When we think about infatuation, we think about PDA, cute text messages, those butterflies we get every time we see that special someone and all the hot sex we're having.

...But what about potential love?

How often do we meet, get to know and become closer with a person whom we feel we have a sincere connection with and the potential to love unconditionally?

Infatuation may leave us breathless, but we can’t let it strangle what little logic we might have left in our serotonin- and dopamine-filled brains. Those hormones are heightened in the face of infatuation and can trick our brains into believing that we’re in love, extra motivated, self-confident and happy.

This is what we call the "Romance Stage" of a relationship, a period of time where first dates and first kisses convince our minds that nothing can go wrong; everything just feels perfect.

The addiction starts here: We don’t want to be without him or her. We even consider moving in with this person. However, we must beware, for this is all an illusion that our hormones of infatuation are conducting like a sweet symphony in our brains.

It may seem fairytale-esque, but when we feel that instant attraction to someone, we tend to want to latch on without realizing it or considering the other person's potential faults and conflicting behavioral patterns.

We get so high in the "Romance Stage" that we forget there is most likely a "Power Struggle Stage" just around the corner. This is where breakups and divorces are usually born, and unless the couple is keen and sincere about working things out, it can last a lifetime.

A solid relationship requires time, good communication and chemistry in all facets of ones relationship, be it sexually or platonically. It is best when there is a balance between the two, but the raging hormones present in the "Romance Stage" usually result in more sexual activity, leaving the platonic connections out of the loop.

When you jump into a relationship, it’s more likely that you’ll fall harder than if you just stepped in, treading lightly. It never hurts to indulge in pleasure, but it also doesn't hurt to keep your guard up at all times.

Make sure you take enough time to get to know one another before you decide to hop in the sack, or you might be left with a lot of unanswered questions about emotions that you suddenly feel for each other. At this point in your relationship, it is probably still a bit awkward to mention serious future plans.

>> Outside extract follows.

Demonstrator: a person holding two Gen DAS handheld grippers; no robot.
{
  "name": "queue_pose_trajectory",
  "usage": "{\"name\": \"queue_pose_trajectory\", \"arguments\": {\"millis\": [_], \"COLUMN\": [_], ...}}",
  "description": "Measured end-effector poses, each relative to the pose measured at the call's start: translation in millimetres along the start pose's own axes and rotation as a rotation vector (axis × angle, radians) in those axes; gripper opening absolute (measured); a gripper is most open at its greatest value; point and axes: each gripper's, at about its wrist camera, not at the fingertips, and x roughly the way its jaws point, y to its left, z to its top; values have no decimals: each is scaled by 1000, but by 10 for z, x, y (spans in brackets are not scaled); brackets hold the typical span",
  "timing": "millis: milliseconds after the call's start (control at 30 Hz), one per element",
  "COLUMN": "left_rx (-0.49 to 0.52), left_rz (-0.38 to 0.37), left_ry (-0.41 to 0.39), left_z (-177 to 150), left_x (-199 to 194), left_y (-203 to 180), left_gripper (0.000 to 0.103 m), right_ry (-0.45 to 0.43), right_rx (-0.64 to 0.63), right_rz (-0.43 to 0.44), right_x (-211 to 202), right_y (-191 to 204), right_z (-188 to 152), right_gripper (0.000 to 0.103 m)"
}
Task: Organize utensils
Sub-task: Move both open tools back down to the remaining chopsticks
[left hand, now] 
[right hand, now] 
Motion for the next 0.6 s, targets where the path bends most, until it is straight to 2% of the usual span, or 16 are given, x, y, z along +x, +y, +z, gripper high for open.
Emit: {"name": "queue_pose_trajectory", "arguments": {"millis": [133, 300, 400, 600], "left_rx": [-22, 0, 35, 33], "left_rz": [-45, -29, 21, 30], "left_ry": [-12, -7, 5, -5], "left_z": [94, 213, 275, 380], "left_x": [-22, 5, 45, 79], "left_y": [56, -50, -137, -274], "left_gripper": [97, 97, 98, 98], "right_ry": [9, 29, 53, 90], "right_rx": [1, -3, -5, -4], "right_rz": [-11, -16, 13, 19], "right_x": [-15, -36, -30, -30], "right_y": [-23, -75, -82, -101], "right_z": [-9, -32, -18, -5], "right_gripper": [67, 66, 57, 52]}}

We often leave the good questions for last, when we are blinded by infatuation and the pressures of this hook-up culture. However, these are important questions, like: Will my parents like this person for me? Where do I see myself in five years? Will this person be a good parent or will we run away and become hippies together?

There are true rewards to be found in getting to know somebody like the back of your hand, and when that connection is created, there are very little unanswered questions floating around in your head. You gain peace of mind and security when you think through things logically and compromise with the people who are dear to you.

Love takes longer to develop than we award it, Generation-Y.